Transcribe exactly, and only, the lines from the one containing "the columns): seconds" through the last line of the data.

Dataset excerpts
────

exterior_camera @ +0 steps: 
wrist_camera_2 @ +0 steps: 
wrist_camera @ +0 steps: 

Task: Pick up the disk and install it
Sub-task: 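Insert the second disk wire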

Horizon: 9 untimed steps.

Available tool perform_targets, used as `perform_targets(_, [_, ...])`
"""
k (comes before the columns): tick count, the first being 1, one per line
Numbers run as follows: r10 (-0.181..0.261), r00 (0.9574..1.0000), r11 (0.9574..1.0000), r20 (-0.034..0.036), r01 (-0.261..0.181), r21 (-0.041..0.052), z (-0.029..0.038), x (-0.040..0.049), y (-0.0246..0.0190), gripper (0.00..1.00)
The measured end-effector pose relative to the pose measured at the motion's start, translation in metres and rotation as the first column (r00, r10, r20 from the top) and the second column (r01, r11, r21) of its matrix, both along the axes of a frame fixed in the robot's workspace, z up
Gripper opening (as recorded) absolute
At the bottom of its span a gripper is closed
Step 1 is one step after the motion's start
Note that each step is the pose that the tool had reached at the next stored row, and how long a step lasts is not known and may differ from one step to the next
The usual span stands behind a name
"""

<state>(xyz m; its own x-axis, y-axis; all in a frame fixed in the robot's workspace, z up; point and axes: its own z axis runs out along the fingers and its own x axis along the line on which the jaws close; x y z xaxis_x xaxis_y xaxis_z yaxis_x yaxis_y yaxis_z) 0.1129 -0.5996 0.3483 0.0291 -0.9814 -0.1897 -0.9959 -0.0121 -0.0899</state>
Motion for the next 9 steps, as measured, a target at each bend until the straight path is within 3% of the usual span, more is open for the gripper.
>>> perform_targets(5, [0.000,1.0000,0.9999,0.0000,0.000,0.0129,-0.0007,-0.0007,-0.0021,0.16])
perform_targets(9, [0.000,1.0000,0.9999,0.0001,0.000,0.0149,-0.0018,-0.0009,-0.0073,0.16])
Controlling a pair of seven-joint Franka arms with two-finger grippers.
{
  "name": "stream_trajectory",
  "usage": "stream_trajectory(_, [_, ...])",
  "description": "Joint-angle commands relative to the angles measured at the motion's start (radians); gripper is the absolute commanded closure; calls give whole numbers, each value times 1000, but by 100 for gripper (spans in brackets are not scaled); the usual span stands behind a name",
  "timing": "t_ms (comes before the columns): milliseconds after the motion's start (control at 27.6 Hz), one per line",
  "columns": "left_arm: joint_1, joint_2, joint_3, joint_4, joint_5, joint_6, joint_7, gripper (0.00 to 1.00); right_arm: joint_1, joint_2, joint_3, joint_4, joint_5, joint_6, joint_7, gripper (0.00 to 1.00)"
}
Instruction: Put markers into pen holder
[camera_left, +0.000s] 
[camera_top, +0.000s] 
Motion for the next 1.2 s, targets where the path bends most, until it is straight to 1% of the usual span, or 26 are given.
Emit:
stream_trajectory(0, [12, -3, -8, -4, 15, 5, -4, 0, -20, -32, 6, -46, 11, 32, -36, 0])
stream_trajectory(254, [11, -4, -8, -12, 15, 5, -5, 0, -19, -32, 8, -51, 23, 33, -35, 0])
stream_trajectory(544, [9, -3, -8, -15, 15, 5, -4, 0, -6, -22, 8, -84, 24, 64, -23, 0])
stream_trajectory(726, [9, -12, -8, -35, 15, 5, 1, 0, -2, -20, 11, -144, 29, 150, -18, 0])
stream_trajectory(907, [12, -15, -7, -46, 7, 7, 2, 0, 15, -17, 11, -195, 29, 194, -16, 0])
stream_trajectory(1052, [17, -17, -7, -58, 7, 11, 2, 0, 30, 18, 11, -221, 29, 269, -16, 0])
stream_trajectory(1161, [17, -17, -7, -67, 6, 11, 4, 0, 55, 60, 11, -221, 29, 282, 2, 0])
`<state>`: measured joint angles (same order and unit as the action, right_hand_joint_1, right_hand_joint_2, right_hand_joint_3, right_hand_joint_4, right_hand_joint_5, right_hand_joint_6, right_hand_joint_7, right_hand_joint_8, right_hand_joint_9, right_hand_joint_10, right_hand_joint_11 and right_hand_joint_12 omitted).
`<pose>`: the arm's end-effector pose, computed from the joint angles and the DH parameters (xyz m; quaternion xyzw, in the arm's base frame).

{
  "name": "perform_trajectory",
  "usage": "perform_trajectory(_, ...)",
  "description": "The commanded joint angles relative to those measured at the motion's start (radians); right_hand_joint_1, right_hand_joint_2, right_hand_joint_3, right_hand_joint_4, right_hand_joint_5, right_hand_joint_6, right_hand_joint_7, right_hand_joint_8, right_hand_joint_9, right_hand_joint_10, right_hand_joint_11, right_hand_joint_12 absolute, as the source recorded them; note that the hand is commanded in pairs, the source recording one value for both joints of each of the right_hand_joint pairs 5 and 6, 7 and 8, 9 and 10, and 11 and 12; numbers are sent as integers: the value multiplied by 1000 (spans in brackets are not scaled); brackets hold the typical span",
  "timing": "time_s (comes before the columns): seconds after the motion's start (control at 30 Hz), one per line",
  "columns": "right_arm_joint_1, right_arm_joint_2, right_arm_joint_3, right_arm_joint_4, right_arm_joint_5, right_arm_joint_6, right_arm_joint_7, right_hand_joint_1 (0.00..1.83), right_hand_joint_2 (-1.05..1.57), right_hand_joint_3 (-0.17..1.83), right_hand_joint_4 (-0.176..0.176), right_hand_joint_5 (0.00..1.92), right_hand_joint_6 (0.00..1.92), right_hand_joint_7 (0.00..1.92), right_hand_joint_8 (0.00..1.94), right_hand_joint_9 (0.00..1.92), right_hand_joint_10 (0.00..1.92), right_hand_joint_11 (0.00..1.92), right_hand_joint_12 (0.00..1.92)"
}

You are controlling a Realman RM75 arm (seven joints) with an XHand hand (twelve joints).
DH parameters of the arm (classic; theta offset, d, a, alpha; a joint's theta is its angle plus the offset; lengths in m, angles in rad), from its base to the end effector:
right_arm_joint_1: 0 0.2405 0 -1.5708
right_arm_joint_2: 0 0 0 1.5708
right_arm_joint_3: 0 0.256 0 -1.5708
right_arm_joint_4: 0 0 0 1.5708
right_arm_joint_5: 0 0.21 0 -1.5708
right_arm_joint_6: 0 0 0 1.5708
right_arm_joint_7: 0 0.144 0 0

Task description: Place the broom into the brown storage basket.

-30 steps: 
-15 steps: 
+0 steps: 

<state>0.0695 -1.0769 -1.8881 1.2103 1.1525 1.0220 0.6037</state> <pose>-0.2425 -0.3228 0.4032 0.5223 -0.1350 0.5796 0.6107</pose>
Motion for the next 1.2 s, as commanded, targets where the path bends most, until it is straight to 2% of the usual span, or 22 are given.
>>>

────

__Task output__
  "timing": "time_s (comes before the columns): seconds after the motion's start (control at 30 Hz), one per line",
  "columns": "right_arm_joint_1, right_arm_joint_2, right_arm_joint_3, right_arm_joint_4, right_arm_joint_5, right_arm_joint_6, right_arm_joint_7, right_hand_joint_1 (0.00..1.83), right_hand_joint_2 (-1.05..1.57), right_hand_joint_3 (-0.17..1.83), right_hand_joint_4 (-0.176..0.176), right_hand_joint_5 (0.00..1.92), right_hand_joint_6 (0.00..1.92), right_hand_joint_7 (0.00..1.92), right_hand_joint_8 (0.00..1.94), right_hand_joint_9 (0.00..1.92), right_hand_joint_10 (0.00..1.92), right_hand_joint_11 (0.00..1.92), right_hand_joint_12 (0.00..1.92)"
}

You are controlling a Realman RM75 arm (seven joints) with an XHand hand (twelve joints).
DH parameters of the arm (classic; theta offset, d, a, alpha; a joint's theta is its angle plus the offset; lengths in m, angles in rad), from its base to the end effector:
right_arm_joint_1: 0 0.2405 0 -1.5708
right_arm_joint_2: 0 0 0 1.5708
right_arm_joint_3: 0 0.256 0 -1.5708
right_arm_joint_4: 0 0 0 1.5708
right_arm_joint_5: 0 0.21 0 -1.5708
right_arm_joint_6: 0 0 0 1.5708
right_arm_joint_7: 0 0.144 0 0

Task description: Place the broom into the brown storage basket.

-30 steps: 
-15 steps: 
+0 steps: 

<state>0.0695 -1.0769 -1.8881 1.2103 1.1525 1.0220 0.6037</state> <pose>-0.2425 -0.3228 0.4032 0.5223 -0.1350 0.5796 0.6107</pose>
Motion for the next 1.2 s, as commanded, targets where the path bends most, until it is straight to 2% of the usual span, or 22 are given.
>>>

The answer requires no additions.